Ellis, the precocious 15-year-old product of a broken marriage, played by appealing newcomer Graham Phillips, is the hero of Goats, an offbeat but nonetheless pedestrian ensemble piece directed by Christopher Neil from a screenplay by Mark Jude Poirier based on his own coming-of-age novel of the same title. Ellis lives in Tucson with his bohemian mother Wendy (the excellent Vera Farmiga), her Speedo-wearing bisexual boyfriend Bennet (Justin Kirk), and a bearded, pot-growing, goat-breeding hippie and part-time botanist named Goat Man (a laughably miscast David Duchovny, looking like a Jesus freak on acid) who feeds Ellis with a mind-blowing supply of drugs and roams the cacti with his two pet goats, Lance and Frieda.
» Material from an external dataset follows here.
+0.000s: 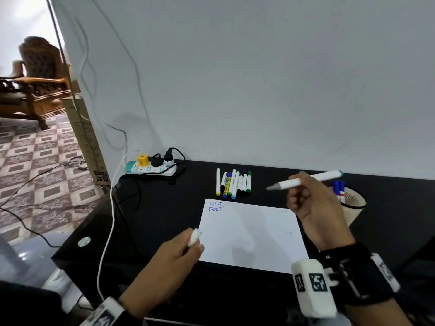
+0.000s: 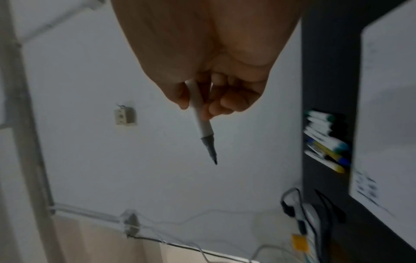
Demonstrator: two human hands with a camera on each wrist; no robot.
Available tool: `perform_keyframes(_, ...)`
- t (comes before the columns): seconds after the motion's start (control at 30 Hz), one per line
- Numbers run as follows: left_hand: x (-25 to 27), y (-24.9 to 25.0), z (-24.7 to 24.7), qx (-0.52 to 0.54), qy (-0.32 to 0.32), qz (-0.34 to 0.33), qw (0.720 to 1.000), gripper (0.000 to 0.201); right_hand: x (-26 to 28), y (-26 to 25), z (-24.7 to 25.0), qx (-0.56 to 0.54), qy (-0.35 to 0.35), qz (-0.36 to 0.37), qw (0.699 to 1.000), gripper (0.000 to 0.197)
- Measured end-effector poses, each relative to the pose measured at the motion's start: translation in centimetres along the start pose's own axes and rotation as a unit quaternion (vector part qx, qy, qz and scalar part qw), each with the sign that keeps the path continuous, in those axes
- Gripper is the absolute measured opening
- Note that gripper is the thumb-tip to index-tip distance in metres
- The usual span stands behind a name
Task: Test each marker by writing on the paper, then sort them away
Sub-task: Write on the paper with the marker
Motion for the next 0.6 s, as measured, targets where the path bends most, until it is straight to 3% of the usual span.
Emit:
perform_keyframes(0.1,-2.0,-4.7,-0.7,-0.145,0.007,0.002,0.989,0.012,-2.4,4.5,-2.1,0.048,-0.011,-0.022,0.999,0.007)
perform_keyframes(0.3,-3.4,-10.9,-3.0,-0.210,-0.023,0.017,0.977,0.048,-7.7,12.9,-5.6,0.190,0.028,-0.042,0.981,0.008)
perform_keyframes(0.43,-3.5,-11.7,-3.0,-0.220,-0.023,0.005,0.975,0.048,-10.2,15.4,-6.3,0.310,0.044,-0.018,0.950,0.009)
perform_keyframes(0.6,-3.6,-11.9,-2.9,-0.223,-0.019,-0.008,0.975,0.048,-11.2,16.3,-6.1,0.358,0.058,0.003,0.932,0.015)
Point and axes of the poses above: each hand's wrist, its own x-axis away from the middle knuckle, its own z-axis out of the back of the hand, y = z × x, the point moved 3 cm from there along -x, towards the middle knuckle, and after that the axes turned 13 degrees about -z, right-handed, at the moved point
Then, in a mind-blowing change of culture and climate, Ellis gets shipped off to a New England prep school where he is strong-armed into joining the track team, and falls in love with a dining-hall waitress named Minnie (Dakota Johnson) who services the entire student body sexually for extra income. He is also carted off to Washington, D.C. for a reunion visit with his rich preppie father (Ty Burrell) and his new wife (Keri Russell), both of whom turn out to be nicer than his stoned mother led him to believe. Shuttled back and forth between the Arizona deserts and the East Coast snowfalls, Ellis has an unconventional upbringing, exposed to the foibles of crazy adult influences. It’s not always as interesting as it sounds.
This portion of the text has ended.